Homaira Huda Shomee


2025

pdf bib
A Survey on Patent Analysis: From NLP to Multimodal AI
Homaira Huda Shomee | Zhu Wang | Sathya N. Ravi | Sourav Medya
Proceedings of the 63rd Annual Meeting of the Association for Computational Linguistics (Volume 1: Long Papers)

Recent advances in Pretrained Language Models (PLMs) and Large Language Models (LLMs) have demonstrated transformative capabilities across diverse domains. The field of patent analysis and innovation is not an exception, where natural language processing (NLP) techniques presents opportunities to streamline and enhance important tasks—such as patent classification and patent retrieval—in the patent cycle. This not only accelerates the efficiency of patent researchers and applicants, but also opens new avenues for technological innovation and discovery. Our survey provides a comprehensive summary of recent NLP-based methods—including multimodal ones—in patent analysis. We also introduce a novel taxonomy for categorization based on tasks in the patent life cycle, as well as the specifics of the methods.
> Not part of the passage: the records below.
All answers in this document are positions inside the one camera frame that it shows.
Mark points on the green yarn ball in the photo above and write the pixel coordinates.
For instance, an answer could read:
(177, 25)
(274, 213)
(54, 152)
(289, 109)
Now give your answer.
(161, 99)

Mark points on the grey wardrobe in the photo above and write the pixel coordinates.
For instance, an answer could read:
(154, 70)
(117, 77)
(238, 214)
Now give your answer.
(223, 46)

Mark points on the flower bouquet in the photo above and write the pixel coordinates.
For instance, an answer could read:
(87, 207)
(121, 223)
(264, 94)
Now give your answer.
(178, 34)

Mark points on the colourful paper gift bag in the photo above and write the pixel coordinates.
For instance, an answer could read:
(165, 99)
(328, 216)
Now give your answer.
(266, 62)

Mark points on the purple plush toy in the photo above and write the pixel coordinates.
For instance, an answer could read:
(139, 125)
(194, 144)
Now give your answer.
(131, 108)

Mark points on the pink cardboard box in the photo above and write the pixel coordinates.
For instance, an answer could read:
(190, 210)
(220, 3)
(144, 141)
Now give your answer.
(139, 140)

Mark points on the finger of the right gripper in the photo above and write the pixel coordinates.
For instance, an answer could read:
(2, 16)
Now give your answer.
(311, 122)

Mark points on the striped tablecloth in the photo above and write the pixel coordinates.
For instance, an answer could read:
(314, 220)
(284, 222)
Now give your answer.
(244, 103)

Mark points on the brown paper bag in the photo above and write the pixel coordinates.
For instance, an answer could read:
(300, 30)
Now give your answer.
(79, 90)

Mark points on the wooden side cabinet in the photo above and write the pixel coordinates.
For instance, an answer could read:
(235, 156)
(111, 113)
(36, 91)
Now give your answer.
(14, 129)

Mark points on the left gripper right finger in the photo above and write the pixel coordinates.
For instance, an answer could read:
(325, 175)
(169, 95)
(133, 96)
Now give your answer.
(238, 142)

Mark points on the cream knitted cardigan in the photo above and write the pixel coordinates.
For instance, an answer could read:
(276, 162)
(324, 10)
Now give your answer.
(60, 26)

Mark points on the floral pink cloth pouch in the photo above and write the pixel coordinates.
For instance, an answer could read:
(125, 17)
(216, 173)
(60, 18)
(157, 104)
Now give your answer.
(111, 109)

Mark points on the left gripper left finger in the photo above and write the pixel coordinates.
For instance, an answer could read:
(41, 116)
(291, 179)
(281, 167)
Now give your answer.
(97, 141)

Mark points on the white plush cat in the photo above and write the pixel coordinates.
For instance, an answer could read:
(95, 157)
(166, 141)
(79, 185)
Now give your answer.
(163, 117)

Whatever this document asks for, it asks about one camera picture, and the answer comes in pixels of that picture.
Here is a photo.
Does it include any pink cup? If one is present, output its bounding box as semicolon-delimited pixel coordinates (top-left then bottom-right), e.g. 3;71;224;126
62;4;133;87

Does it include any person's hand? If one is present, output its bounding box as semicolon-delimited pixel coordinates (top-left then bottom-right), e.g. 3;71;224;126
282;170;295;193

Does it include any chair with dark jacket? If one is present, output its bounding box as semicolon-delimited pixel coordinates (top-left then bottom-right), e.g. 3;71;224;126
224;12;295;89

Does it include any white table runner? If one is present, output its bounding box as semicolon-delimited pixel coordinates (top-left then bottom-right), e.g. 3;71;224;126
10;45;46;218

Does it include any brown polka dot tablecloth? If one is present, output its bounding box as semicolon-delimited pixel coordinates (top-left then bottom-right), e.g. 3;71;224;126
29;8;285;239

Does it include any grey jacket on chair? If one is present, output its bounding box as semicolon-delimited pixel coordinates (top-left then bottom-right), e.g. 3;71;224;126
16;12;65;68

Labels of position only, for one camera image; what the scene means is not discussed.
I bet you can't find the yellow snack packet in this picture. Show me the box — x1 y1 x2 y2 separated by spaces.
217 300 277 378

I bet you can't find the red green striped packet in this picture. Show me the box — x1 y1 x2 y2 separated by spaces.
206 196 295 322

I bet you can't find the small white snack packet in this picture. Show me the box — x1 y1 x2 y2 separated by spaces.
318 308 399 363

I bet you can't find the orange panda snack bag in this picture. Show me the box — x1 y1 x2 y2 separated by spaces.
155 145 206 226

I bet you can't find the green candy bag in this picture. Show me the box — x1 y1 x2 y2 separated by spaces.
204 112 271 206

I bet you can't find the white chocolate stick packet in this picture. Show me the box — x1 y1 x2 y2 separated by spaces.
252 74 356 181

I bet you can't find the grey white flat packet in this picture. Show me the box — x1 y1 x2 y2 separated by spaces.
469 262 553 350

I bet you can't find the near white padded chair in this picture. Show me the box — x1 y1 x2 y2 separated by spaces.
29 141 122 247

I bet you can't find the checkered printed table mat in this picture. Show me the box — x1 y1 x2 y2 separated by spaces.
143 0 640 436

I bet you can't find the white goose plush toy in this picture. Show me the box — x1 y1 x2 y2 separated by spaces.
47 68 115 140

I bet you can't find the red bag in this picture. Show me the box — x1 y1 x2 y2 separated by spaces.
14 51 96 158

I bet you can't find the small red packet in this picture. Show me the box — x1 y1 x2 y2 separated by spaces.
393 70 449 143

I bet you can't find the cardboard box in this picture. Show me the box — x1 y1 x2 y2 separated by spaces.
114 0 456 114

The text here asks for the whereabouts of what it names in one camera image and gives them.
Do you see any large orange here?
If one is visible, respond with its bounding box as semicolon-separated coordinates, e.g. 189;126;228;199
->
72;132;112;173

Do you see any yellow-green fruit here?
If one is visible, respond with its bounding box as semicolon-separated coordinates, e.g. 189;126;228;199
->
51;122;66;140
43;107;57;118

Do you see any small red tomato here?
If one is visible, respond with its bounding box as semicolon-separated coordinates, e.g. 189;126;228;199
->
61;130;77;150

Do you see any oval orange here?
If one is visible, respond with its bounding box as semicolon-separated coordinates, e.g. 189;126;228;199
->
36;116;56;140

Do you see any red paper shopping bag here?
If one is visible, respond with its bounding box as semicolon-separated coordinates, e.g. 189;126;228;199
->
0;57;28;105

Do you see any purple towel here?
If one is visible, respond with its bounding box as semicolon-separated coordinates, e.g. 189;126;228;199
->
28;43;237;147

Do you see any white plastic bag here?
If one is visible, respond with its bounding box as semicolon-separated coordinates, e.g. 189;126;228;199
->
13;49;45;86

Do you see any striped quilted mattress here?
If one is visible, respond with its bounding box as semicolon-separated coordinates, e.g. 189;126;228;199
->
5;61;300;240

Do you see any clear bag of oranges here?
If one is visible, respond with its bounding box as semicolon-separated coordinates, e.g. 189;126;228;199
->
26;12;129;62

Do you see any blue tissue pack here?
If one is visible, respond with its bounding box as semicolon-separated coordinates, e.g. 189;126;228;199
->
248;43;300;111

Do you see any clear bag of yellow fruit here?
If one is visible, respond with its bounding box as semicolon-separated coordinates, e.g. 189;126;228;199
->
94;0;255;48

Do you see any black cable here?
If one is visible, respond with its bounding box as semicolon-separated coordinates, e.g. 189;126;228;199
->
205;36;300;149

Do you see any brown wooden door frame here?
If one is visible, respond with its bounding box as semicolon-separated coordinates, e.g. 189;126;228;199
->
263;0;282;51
This interdisciplinary survey aims to serve as a comprehensive resource for researchers and practitioners who work at the intersection of NLP, Multimodal AI, and patent analysis, as well as patent offices to build efficient patent systems.

pdf bib
DesignCLIP: Multimodal Learning with CLIP for Design Patent Understanding
Zhu Wang | Homaira Huda Shomee | Sathya N. Ravi | Sourav Medya
Findings of the Association for Computational Linguistics: EMNLP 2025

In the field of design patent analysis, traditional tasks such as patent classification and patent image retrieval heavily depend on the image data. However, patent images—typically consisting of sketches with abstract and structural elements of an invention—often fall short in conveying comprehensive visual context and semantic information. This inadequacy can lead to ambiguities in evaluation during prior art searches. Recent advancements in vision-language models, such as CLIP, offer promising opportunities for more reliable and accurate AI-driven patent analysis. In this work, we leverage CLIP models to develop a unified framework DesignCLIP for design patent applications with a large-scale dataset of U.S. design patents. To address the unique characteristics of patent data, DesignCLIP incorporates class-aware classification and contrastive learning, utilizing generated detailed captions for patent images and multi-views image learning. We validate the effectiveness of DesignCLIP across various downstream tasks, including patent classification and patent retrieval. Additionally, we explore multimodal patent retrieval, which provides the potential to enhance creativity and innovation in design by offering more diverse sources of inspiration. Our experiments show that DesignCLIP consistently outperforms baseline and SOTA models in the patent domain on all tasks. Our findings underscore the promise of multimodal approaches in advancing patent analysis. The codebase is available here: https://github.com/AI4Patents/DesignCLIP.